How my leg amputation saved me
Coming out of surgery was the most liberating feeling I'd felt in a long time. I was so relieved. And even with the pain from the surgery, I still had less pain the day after than I'd had the previous 18 months. I really felt like that day, I took my life back. I was done living in limbo.
Since then, I've been adapting to not having a leg. It's still definitely weird to me to look down and not see it there. But every time I do, I'm reminded of how blessed I am to still be here. It really puts things in perspective for me. It prevents me from taking any moment for granted, ever again. I have a constant reminder, and I'm genuinely glad about that.
I took my first steps on December 31, with a test socket, in the doctor's office. It was awesome. I kept joking that I was starting my year off on a new leg, and I really was.
Then, on January 7, I got to take my new leg home. I nicknamed her Felicia, and did a birth announcement on Facebook, because she's really a new addition to my family.
It's been hard. Having a prosthetic is not the most fun thing in the world. They say it gets easier over time, but it hurts — your bone is grinding on a piece of carbon fiber. Imagine your elbow rubbing up against a hard surface for a couple of hours.
It's a learning process, every single day. I'm an extremely new amputee, so I'm learning tricks of the trade from others — my trainer at the gym here is also a below-the-knee amputee, so he's been extremely helpful. He pushes me, but he knows when not to push me. It's been a blessing to have him around.
Why I'm running the Boston marathon
I wasn't really a runner before. I was the person standing on the sidelines eating chocolate-covered pretzels, watching other people run the marathon. I did run a half marathon a few years back, but I hated every minute of it. It was awful.
But somehow, Boston has given me so much motivation. It makes me want to show people that this has brought me down, for an extended period of time, but now, I'm moving forward. I'm just going to keep getting better, and doing more and more.
I have to run that marathon — for myself, and for everyone watching to see that it's only made me stronger.
My thoughts on the bombing
In Boston, the bomber was actually brought into the same hospital as me, and every time I had to go to surgery, I'd pass him. The guards would be standing there, and my mom says that's when she got really angry — she just wanted to go in there and kill him.

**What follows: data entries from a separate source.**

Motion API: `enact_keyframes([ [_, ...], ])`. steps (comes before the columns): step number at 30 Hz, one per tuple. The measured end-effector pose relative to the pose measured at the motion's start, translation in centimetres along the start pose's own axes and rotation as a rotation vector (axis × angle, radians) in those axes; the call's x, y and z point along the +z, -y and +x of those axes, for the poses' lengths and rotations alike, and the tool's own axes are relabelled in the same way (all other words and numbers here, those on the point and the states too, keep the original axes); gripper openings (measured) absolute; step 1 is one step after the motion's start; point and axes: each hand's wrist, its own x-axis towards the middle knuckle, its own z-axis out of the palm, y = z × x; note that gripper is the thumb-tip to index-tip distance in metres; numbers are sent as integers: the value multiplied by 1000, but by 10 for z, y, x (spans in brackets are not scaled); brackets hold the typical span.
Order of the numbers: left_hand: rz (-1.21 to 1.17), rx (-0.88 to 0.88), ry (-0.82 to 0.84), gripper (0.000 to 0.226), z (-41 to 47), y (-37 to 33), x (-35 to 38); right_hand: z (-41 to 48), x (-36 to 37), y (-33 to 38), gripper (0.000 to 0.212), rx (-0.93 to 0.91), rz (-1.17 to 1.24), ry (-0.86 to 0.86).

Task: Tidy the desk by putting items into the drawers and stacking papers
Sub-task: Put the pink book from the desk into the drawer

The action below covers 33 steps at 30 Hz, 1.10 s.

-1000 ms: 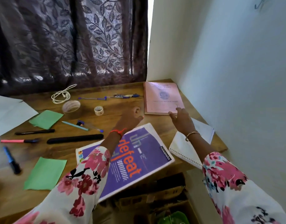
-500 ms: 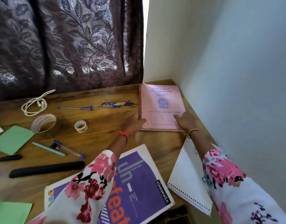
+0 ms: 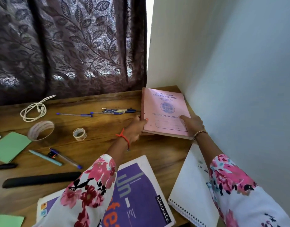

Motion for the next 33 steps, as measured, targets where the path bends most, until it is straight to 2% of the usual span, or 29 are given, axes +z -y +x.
enact_keyframes([
  [4, -75, 25, 55, 41, -17, -5, -2, -11, -9, 5, 65, 74, 141, 4],
  [7, -67, 49, 68, 40, -35, -4, -9, -30, -19, 7, 54, 92, 259, -34],
  [10, -80, 87, 75, 38, -66, 2, -18, -62, -27, 8, 53, 95, 302, -110],
  [16, -78, 189, 51, 39, -144, 28, -56, -173, -28, 8, 39, -2, 391, -196],
  [25, -40, 254, 31, 33, -289, 88, -135, -347, -4, -20, 21, -107, 506, -155],
  [30, -8, 225, 4, 31, -367, 123, -167, -414, 12, -41, 32, -41, 577, -131],
  [33, 10, 204, -60, 28, -398, 146, -185, -448, 19, -53, 25, -42, 581, -110],
])
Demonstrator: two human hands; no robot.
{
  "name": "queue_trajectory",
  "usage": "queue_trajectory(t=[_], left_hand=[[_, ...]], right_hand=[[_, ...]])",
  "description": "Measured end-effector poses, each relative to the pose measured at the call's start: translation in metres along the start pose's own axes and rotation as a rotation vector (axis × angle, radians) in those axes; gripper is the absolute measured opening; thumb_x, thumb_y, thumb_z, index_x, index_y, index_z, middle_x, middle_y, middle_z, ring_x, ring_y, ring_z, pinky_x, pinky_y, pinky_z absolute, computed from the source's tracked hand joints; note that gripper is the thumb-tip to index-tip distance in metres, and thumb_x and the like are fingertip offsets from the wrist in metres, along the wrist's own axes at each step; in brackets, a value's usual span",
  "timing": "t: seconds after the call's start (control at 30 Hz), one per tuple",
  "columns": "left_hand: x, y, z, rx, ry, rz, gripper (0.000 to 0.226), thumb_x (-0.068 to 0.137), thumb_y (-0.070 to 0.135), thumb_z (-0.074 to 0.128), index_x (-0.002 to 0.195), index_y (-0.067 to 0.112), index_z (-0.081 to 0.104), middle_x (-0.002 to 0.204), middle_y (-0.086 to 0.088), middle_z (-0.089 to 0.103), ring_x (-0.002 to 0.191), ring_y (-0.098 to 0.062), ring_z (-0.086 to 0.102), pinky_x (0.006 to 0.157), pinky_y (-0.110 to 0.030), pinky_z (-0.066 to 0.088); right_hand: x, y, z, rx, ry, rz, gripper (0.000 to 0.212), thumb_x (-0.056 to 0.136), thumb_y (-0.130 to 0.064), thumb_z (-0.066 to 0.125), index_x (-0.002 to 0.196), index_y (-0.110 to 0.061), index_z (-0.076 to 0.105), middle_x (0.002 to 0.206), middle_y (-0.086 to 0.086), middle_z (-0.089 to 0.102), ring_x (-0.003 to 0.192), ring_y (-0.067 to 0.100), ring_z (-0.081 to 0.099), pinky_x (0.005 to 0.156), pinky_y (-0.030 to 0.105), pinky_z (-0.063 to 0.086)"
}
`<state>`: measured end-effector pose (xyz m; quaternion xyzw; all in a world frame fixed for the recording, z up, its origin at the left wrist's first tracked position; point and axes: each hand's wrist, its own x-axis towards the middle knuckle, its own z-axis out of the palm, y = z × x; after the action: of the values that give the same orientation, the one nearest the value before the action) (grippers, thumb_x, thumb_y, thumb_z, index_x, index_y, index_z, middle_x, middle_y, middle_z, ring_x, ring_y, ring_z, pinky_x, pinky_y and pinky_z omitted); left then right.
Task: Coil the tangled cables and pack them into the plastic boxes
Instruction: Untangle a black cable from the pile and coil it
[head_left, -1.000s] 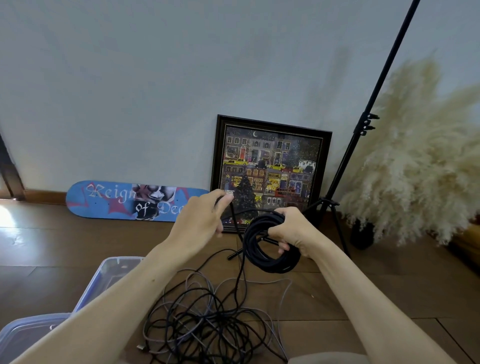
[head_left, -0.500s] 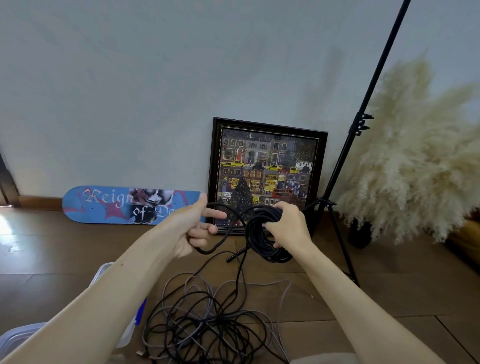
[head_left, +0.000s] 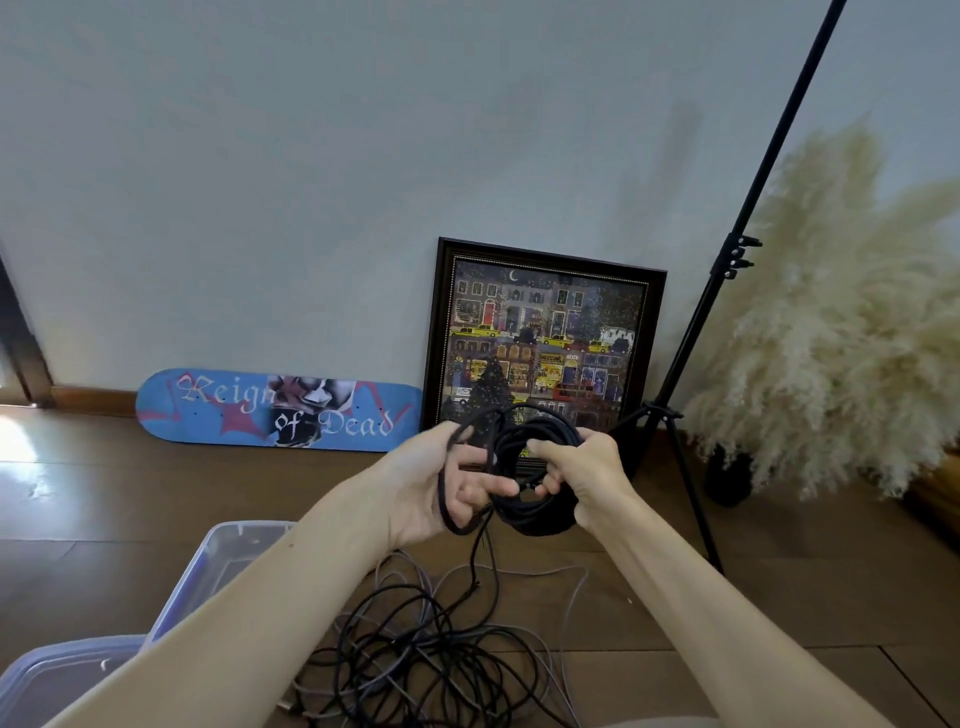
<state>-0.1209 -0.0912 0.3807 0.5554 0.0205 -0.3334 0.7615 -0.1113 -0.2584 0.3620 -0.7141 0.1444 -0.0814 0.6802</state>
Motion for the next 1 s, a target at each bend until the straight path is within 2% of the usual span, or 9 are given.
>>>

But I haven't spent much time thinking about it. Most of this time, I've just been focusing on recovery, and trying to get through to the next day. I have not kept up with anything — in terms of what he's doing, and the case, and anything like that.
I have to run that marathon — for myself, and for everyone to see that it's only made me stronger
Spending my time being angry at him, or upset, will only delay me from reaching my goals.
I'm going to run the Boston Marathon. I can't wait to reach the starting line.